From the data below, tally each line that has "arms" in it, then give that tally without comment.

* _INFORMATION SHOWN_:

*-*-*

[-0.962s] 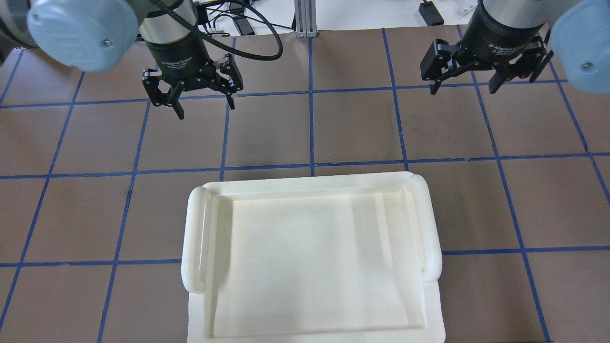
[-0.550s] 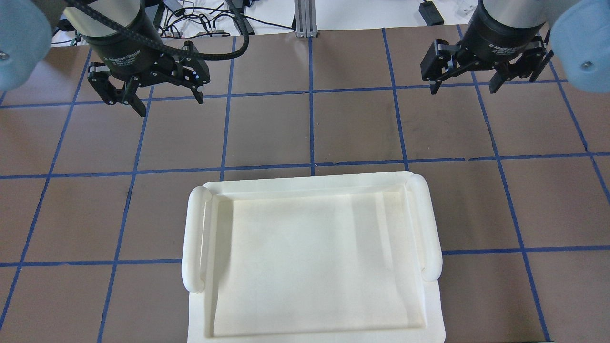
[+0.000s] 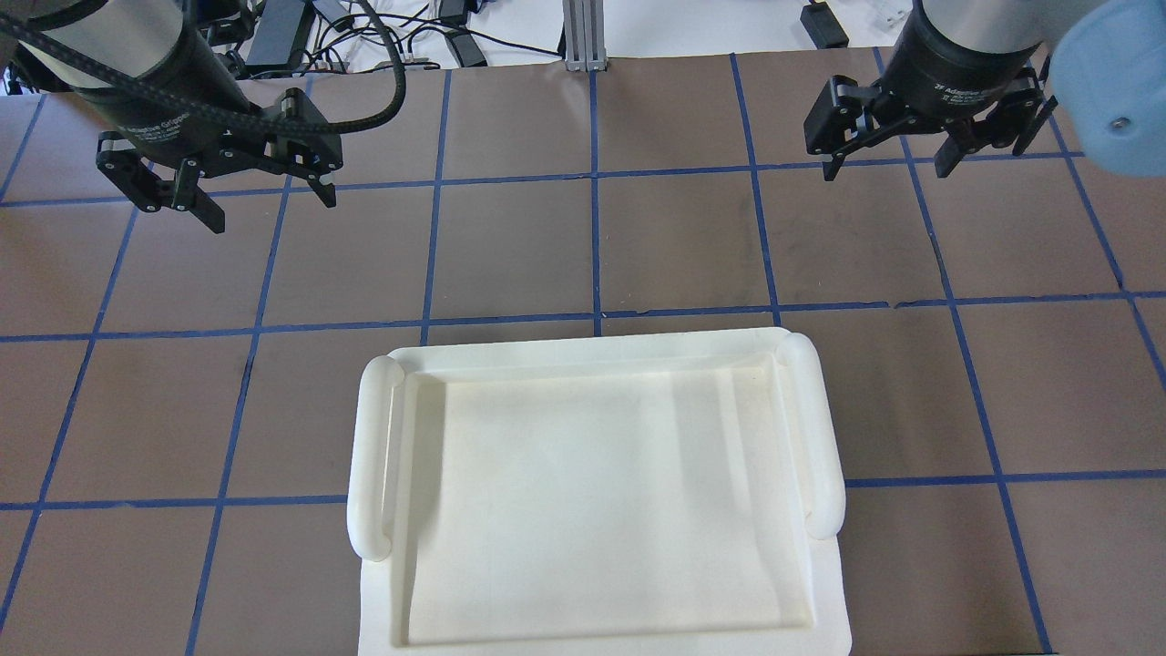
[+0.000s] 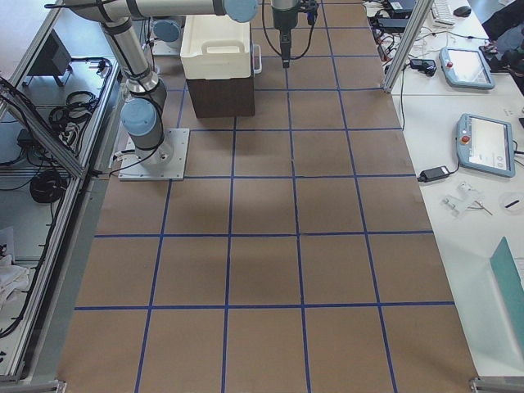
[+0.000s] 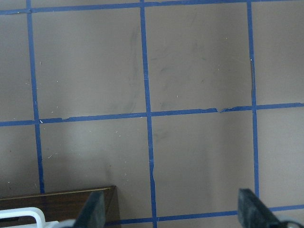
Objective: Put scissors in drawer and close it
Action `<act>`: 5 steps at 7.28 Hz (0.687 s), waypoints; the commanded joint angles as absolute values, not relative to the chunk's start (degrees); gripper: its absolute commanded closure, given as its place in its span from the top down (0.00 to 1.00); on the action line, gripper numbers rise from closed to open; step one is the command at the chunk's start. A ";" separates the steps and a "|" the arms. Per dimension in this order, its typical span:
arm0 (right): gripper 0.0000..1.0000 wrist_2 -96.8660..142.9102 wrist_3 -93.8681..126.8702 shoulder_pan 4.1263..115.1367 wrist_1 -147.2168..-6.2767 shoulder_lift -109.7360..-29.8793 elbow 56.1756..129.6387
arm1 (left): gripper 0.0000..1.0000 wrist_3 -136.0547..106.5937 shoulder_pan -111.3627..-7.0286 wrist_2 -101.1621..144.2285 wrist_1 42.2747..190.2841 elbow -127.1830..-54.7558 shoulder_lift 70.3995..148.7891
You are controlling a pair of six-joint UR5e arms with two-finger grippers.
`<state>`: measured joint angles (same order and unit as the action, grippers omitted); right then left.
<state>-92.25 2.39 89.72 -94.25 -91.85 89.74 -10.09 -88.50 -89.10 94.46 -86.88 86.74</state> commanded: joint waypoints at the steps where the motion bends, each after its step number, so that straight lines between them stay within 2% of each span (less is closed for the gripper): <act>1: 1.00 -92.29 2.37 89.65 -94.22 -91.85 89.74 | 1.00 -10.37 -88.33 -89.38 91.96 -86.92 87.79; 5: 1.00 -92.29 2.37 89.65 -94.22 -91.85 89.82 | 1.00 -9.58 -88.33 -89.47 92.11 -86.84 87.46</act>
<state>-92.28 2.37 89.65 -94.22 -91.84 89.76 -9.88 -88.33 -89.46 91.91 -86.85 87.72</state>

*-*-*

* _SOLUTION_: 2